La historia de Cindy

El aborto atormenta el alma

por Cindy 

No soy su típica joven que se ha hecho un aborto. No era una muchacha de 17 años que había quedado embarazada porque estaba teniendo sexo por primera vez con un novio, ni una de 24 años que estuviera «cohabitando» con su novio. Yo tenía 39, estaba casada, tenía seguridad financiera y ya era madre de dos niños pequeños: un varón de 4 años y medio y una hembra de uno y medio.

¿Se siente horrorizada por esta última frase? Yo sí, cuando pienso en lo que hice. Se preguntará: ¿Cómo pudo siquiera pensar en abortar a su hijo? ¿Sabía lo que estaba haciendo? Yo misma me lo he preguntado muchas veces. ¿Tenía una buena razón? No, no la tenía. Las razones y circunstancias eran tan singulares para mí como para cada una de los cuarenta y tantos millones de mujeres y cuarenta y tantos millones de hombres que han visto al aborto como la única solución y la han aceptado. Al mirar atrás puedo ver ciertas características personales y problemas maritales, el drama psicológico y emocional de mi vida hasta el punto que me llevó por el sendero que conducía al aborto.

Pero, en fin, tuve un embarazo no planificado igual que la de 17 años y la de 24. Estaba en una crisis y en todo lo que podía pensar era en mí misma y cómo veía mi futuro; estaba asustada y abrumada y sola. Atrapada en una cultura que cree y promueve que está bien escoger la muerte para su hijo por nacer, e inmersa en mis propia carga emocional, escogí la vía más fácil para resolver mi preñez no planificada, y esa fue el aborto. 

Lo que yo pensé es que aquello iba a ser la solución de un problema y que nunca más iba a tener que vérmelas con eso. ¡Oh, cuán equivocada estaba! Desde 1989, en que me hice el aborto, hasta el año 2000, estuve en un estado de negación, negando que hubiera hecho nada inmoral ni que mis síntomas físicos de fatiga, falta de gozo y placer en mi vida pudieran provenir del pecado de matar a otro ser humano. Vivía mi vida con mi familia y me sentía hueca y vacía, sin empatía; estaba sola, triste, herida y atontada.

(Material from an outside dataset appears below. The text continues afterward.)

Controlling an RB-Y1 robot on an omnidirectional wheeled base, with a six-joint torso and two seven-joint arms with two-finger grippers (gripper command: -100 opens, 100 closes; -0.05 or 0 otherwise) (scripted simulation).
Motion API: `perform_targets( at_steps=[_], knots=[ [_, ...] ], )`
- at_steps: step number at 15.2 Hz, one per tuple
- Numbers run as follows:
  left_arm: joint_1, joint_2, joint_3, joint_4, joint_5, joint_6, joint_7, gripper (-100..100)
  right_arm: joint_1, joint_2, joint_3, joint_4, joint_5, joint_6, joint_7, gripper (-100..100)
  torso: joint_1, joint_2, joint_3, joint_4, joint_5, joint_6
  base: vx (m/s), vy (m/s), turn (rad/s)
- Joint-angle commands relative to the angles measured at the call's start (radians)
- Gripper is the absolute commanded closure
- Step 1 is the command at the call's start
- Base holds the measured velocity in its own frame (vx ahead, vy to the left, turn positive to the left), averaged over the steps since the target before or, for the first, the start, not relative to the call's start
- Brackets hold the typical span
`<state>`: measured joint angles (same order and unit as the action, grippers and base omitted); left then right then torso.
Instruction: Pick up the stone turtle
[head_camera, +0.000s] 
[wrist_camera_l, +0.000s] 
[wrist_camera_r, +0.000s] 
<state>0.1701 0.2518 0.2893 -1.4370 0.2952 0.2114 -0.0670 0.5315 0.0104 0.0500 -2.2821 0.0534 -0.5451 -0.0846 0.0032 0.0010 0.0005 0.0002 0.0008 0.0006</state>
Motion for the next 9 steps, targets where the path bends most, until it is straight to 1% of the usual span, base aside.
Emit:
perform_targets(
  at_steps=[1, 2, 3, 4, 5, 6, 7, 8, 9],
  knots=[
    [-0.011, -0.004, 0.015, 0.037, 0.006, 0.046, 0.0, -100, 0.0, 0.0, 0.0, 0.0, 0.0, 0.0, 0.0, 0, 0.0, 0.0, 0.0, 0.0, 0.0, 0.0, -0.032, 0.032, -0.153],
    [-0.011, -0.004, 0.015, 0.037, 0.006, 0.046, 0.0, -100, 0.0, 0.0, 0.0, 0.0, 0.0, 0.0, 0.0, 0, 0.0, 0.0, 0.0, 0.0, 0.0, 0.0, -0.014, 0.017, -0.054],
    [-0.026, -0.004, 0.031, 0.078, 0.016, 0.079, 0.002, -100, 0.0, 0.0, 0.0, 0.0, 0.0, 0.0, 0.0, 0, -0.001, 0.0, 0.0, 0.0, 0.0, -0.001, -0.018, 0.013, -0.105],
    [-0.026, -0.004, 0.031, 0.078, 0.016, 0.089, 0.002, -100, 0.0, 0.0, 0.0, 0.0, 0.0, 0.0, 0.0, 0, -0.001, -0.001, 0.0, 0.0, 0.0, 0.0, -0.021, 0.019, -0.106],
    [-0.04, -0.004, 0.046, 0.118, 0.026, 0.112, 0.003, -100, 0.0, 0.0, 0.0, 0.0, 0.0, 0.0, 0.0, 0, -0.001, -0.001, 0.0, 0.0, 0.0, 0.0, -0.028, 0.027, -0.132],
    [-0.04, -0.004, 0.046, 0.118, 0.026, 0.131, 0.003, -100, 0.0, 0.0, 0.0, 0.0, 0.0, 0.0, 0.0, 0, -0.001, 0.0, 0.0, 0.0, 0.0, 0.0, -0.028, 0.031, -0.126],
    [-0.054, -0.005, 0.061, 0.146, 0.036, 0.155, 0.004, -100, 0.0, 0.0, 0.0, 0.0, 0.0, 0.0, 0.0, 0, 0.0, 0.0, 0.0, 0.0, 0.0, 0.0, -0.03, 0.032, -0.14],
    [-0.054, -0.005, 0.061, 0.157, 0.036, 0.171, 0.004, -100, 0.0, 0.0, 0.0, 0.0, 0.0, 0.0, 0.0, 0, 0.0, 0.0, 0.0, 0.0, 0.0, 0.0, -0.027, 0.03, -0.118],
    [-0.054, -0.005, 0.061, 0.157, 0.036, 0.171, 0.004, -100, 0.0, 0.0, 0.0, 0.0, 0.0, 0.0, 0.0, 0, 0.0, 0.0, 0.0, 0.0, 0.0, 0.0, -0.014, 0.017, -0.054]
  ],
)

Y entonces las escamas cayeron de mis ojos y entendí en lo profundo de mi psiquis y mi alma lo que había hecho. Me miré directamente en el espejo del alma para ver el horror que había cometido. Caí en una profunda desesperación y angustia durante muchos meses, con pensamientos de suicidio, culpa, vergüenza y de un insoportable pesar y remordimiento. Yo era una asesina en primer grado. No podía explicarme, y los conocimientos médicos y científicos apenas podían confirmar, lo que ocurría cuando un óvulo humano y un esperma humano se unían para comenzar el proceso del desarrollo y crecimiento humano, un proceso que se inicia en la matriz y continúa hasta nuestra muerte.

Yo sabía que no había nada que pudiera devolverme a mi hijo. Pero Dios y Su Espíritu Santo tomaron el control de mi corazón, mente y alma. Fui convicta, no por los hombres, sino por el Espíritu Santo. A partir de aquella pena y mediante un largo proceso de ruptura de las murallas de dolor y heridas, muchas lágrimas, una aflicción increíble, el remordimiento y después el arrepentimiento, encontré sanación en el único que podía sanar mis pecados y perdonarme: Jesucristo. En Su inmenso amor, Dios me concedió Sus dones de gracia y misericordia a través de Su Hijo, Jesús.

Fui a la Palabra de Dios, la Biblia, escuché la radio cristiana, asistí a una iglesia y finalmente me uní a un grupo de apoyo post-aborto. Me ha tomado seis años poder escribir esto y no quedarme callada. He experimentado la milagrosa sanación de Dios en lo más profundo de mi ser y estoy muy agradecida por la verdad que Él habla. Sigo luchando con las consecuencias; hay partes de mi vida que están todavía envueltas en las tinieblas. A veces siento una profunda tristeza y remordimiento, pero sé que he sido perdonada gracias a lo que hizo Jesús en la cruz. Cada uno de nuestros caminos será distinto, pero todos ellos incluyen al Dios de este universo y a Su Hijo, Jesucristo, quien creó a cada uno de nosotros y que quiere que vivamos nuestras vidas en abundancia, sin la carga pesada de este pecado y de otros.